終末、どこへ行きますか
八月一日。
「非常に残念なことですが、人類の寿命はあと一ヶ月と観測されました」
ただそれだけの、薄っぺらい言葉で世界はパニックになった。戦争か、飢饉か、それとも隕石でも降ってくるのか。素人から玄人までがせっせと議論しても答えは出ず。ただ唯一事実としてあったのは、八月になってから新生児が一人もいないということだった。
けれど人間の現実逃避の能力は凄まじくて、三日もしないうちにいつもの日常が戻ってきた。あの薄っぺらい言葉が放送されたビデオも、動画も、世界中どこを探しても無くなっていた。議論を続けているのは、頭がいい一部の人だけだった。

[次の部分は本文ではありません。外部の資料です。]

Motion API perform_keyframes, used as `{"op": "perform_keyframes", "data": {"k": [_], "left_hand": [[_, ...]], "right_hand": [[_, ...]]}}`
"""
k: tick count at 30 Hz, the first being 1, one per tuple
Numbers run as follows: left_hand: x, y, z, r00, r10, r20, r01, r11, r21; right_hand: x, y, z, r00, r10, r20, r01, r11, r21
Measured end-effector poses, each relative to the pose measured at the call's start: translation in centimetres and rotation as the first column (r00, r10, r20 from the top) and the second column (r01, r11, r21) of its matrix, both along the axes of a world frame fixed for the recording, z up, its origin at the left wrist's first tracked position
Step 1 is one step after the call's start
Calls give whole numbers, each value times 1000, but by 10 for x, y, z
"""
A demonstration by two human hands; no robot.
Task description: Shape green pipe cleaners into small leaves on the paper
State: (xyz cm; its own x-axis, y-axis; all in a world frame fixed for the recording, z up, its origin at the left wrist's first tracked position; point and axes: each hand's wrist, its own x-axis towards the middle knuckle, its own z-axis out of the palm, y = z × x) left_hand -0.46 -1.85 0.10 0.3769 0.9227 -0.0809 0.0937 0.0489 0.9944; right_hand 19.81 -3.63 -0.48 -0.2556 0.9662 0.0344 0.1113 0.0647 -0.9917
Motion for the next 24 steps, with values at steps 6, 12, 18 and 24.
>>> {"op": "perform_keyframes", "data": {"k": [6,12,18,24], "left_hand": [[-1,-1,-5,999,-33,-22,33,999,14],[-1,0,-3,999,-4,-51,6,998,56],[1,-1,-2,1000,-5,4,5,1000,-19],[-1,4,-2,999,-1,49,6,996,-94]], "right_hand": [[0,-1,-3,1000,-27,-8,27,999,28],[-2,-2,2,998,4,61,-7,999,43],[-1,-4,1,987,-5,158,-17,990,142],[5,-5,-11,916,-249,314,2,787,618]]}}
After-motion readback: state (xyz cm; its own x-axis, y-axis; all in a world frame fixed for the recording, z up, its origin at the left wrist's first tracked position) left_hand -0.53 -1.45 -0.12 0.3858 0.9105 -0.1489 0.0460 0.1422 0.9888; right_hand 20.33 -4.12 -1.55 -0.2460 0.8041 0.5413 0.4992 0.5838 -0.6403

僕は好きだった人に告白した。最後の彼氏があんたは嫌だとフラれた。ちょっと泣いた。
親と数年ぶりに旅行に行った。神社のおみくじで凶が出た。結ばないで持ち帰った。結んできなさいよ、と親に苦笑された。
夏休みの宿題を図書館に持っていった。一ページも進まないでずっと本を読んでいた。
八月三十一日。いつもと変わらない朝が来た。
八月三十一日。いつも通りに家を出た。部活の準備と教科書を鞄に放り込んで。ビックリするほど蒼い空を見て。
明日もきっと晴れだろう。
きっと、明日も僕は学校に行って、なんでもなかったねと笑うんだろう。だって、今日まで何もなかったんだから。
今日も明日も生きていると、当たり前みたいに思っている。
八月三十一日。今日がきっと、人類最後の一日。
何の変哲もない一日を終えて、ベッドに横になった。目を閉じたら二度と開くことはないのかなと、少し感傷的になった。
九月一日。
僕は自分が「人類」じゃなかったと知った。